● Exercise goal: Quote all of the entries word for word.

┄┄┄┄┄┄┄┄┄┄┄┄┄┄┄┄┄┄┄┄

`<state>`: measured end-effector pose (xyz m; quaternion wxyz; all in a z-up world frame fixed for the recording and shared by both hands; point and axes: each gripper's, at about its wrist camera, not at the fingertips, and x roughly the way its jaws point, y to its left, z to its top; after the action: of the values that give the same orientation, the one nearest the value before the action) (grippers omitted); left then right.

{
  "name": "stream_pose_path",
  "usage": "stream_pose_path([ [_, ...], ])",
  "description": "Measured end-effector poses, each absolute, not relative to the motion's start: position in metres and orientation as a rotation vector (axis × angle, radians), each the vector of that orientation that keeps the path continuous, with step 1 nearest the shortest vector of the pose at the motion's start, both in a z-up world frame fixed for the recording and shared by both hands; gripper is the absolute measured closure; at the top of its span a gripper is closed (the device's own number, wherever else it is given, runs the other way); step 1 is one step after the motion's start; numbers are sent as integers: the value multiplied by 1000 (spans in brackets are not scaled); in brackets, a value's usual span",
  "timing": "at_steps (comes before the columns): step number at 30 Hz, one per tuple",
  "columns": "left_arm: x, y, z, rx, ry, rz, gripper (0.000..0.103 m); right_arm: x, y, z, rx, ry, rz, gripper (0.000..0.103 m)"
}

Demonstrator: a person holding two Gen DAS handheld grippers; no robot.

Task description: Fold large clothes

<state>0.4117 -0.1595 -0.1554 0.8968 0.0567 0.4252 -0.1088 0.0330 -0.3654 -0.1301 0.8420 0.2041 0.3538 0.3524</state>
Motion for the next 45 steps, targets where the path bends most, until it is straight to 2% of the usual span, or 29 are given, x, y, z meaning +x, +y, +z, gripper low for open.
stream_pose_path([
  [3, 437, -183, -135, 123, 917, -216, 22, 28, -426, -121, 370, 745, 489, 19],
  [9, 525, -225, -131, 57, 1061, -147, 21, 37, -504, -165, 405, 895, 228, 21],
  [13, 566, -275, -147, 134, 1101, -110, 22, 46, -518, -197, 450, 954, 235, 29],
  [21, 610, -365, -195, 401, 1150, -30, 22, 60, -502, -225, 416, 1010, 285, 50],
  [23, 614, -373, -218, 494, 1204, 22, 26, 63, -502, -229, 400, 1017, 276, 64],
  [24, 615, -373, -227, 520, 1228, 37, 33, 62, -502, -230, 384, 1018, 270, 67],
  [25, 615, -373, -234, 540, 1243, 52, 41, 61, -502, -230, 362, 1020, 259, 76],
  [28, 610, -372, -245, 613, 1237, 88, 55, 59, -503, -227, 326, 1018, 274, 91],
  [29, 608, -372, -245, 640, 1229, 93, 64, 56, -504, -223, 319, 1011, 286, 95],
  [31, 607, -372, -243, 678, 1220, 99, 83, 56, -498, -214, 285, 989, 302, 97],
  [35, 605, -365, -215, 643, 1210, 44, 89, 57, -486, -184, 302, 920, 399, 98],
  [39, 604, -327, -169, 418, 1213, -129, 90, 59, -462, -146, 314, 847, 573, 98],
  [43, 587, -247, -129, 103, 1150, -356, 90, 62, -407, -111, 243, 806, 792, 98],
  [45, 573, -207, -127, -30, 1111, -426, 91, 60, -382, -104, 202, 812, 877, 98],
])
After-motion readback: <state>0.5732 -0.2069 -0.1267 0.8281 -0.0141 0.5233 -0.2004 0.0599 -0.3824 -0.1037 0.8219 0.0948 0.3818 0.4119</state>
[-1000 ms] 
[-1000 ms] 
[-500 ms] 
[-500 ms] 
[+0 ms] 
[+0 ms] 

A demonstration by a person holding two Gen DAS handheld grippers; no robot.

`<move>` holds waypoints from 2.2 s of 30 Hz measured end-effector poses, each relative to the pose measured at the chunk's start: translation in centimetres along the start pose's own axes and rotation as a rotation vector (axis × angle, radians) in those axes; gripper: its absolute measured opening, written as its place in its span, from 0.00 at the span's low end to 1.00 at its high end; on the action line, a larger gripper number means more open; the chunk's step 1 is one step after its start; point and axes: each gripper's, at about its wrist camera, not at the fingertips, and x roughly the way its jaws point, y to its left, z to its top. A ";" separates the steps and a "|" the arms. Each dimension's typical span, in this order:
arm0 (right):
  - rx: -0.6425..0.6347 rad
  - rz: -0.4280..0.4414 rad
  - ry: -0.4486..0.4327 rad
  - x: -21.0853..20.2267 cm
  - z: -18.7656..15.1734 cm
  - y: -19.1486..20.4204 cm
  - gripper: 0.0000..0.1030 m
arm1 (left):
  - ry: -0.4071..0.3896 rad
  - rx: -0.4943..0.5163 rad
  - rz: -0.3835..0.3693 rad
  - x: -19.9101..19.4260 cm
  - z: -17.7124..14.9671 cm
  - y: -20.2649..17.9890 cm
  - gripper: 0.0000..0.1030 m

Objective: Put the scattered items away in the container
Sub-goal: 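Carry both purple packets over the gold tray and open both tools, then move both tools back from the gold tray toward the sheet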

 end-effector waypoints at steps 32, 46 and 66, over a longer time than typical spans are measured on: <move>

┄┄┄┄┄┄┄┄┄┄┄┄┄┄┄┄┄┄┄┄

● Written response:
`<state>`: measured end-effector pose (xyz m; quaternion wxyz; all in a z-up world frame fixed for the recording and shared by both hands; point and axes: each gripper's, at about its wrist camera, not at the fingertips, and x roughly the way its jaws point, y to its left, z to its top; after the action: of the values that give the same orientation, the one nearest the value before the action) (grippers omitted); left then right.

{
  "name": "stream_pose_path",
  "usage": "stream_pose_path([ [_, ...], ])",
  "description": "Measured end-effector poses, each absolute, not relative to the motion's start: position in metres and orientation as a rotation vector (axis × angle, radians), each the vector of that orientation that keeps the path continuous, with step 1 nearest the shortest vector of the pose at the motion's start, both in a z-up world frame fixed for the recording and shared by both hands; gripper is the absolute measured closure; at the top of its span a gripper is closed (the device's own number, wherever else it is given, runs the other way); step 1 is one step after the motion's start; numbers are sent as integers: the value multiplied by 1000 (spans in brackets are not scaled); in brackets, a value's usual span",
  "timing": "at_steps (comes before the columns): step number at 30 Hz, one per tuple",
  "columns": "left_arm: x, y, z, rx, ry, rz, gripper (0.000..0.103 m); right_arm: x, y, z, rx, ry, rz, gripper (0.000..0.103 m)"
}

Demonstrator: a person holding two Gen DAS handheld grippers; no robot.

Task description: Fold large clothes

<state>0.4117 -0.1595 -0.1554 0.8968 0.0567 0.4252 -0.1088 0.0330 -0.3654 -0.1301 0.8420 0.2041 0.3538 0.3524</state>
Motion for the next 45 steps, targets where the path bends most, until it is straight to 2% of the usual span, or 29 are given, x, y, z meaning +x, +y, +z, gripper low for open.
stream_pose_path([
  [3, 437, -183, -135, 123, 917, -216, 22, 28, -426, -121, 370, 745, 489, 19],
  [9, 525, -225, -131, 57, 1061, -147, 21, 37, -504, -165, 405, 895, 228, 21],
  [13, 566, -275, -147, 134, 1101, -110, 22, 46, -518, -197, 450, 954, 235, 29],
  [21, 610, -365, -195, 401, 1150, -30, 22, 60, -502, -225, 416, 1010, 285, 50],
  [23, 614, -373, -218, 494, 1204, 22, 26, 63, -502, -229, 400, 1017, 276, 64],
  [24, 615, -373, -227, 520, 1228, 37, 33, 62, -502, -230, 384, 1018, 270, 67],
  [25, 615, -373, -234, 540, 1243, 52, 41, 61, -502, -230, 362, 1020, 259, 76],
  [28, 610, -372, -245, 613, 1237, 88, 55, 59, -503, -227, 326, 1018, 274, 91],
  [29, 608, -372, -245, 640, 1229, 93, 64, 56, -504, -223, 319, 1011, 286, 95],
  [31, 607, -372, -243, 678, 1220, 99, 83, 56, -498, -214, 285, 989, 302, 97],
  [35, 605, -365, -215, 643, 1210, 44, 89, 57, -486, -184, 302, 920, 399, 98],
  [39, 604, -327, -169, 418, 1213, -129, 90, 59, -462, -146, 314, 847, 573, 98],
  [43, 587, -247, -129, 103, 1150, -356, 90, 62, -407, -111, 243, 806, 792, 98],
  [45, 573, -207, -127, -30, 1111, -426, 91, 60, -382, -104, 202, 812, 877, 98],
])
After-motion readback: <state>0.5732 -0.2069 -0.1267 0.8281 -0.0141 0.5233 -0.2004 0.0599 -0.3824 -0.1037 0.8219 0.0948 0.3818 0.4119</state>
[-1000 ms] 
[-1000 ms] 
[-500 ms] 
[-500 ms] 
[+0 ms] 
[+0 ms] 

A demonstration by a person holding two Gen DAS handheld grippers; no robot.

`<move>` holds waypoints from 2.2 s of 30 Hz measured end-effector poses, each relative to the pose measured at the chunk's start: translation in centimetres along the start pose's own axes and rotation as a rotation vector (axis × angle, radians) in those axes; gripper: its absolute measured opening, written as its place in its span, from 0.00 at the span's low end to 1.00 at its high end; on the action line, a larger gripper number means more open; the chunk's step 1 is one step after its start; point and axes: each gripper's, at about its wrist camera, not at the fingertips, and x roughly the way its jaws point, y to its left, z to its top. A ";" separates the steps and a "|" the arms. Each dimension's typical span, in this order:
arm0 (right):
  - rx: -0.6425..0.6347 rad
  - rz: -0.4280..0.4414 rad
  - ry: -0.4486..0.4327 rad
  - x: -21.0853..20.2267 cm
  - z: -18.7656..15.1734 cm
  - y: -19.1486..20.4204 cm
  - gripper: 0.0000..0.1030 m
arm1 (left):
  - ry: -0.4071..0.3896 rad
  - rx: -0.4943..0.5163 rad
  - rz: -0.3835..0.3693 rad
  - x: -19.9101..19.4260 cm
  - z: -17.7124..14.9671 cm
  - y: -20.2649..17.9890 cm
  - gripper: 0.0000..0.1030 m

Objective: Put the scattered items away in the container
Sub-goal: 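Carry both purple packets over the gold tray and open both tools, then move both tools back from the gold tray toward the sheet
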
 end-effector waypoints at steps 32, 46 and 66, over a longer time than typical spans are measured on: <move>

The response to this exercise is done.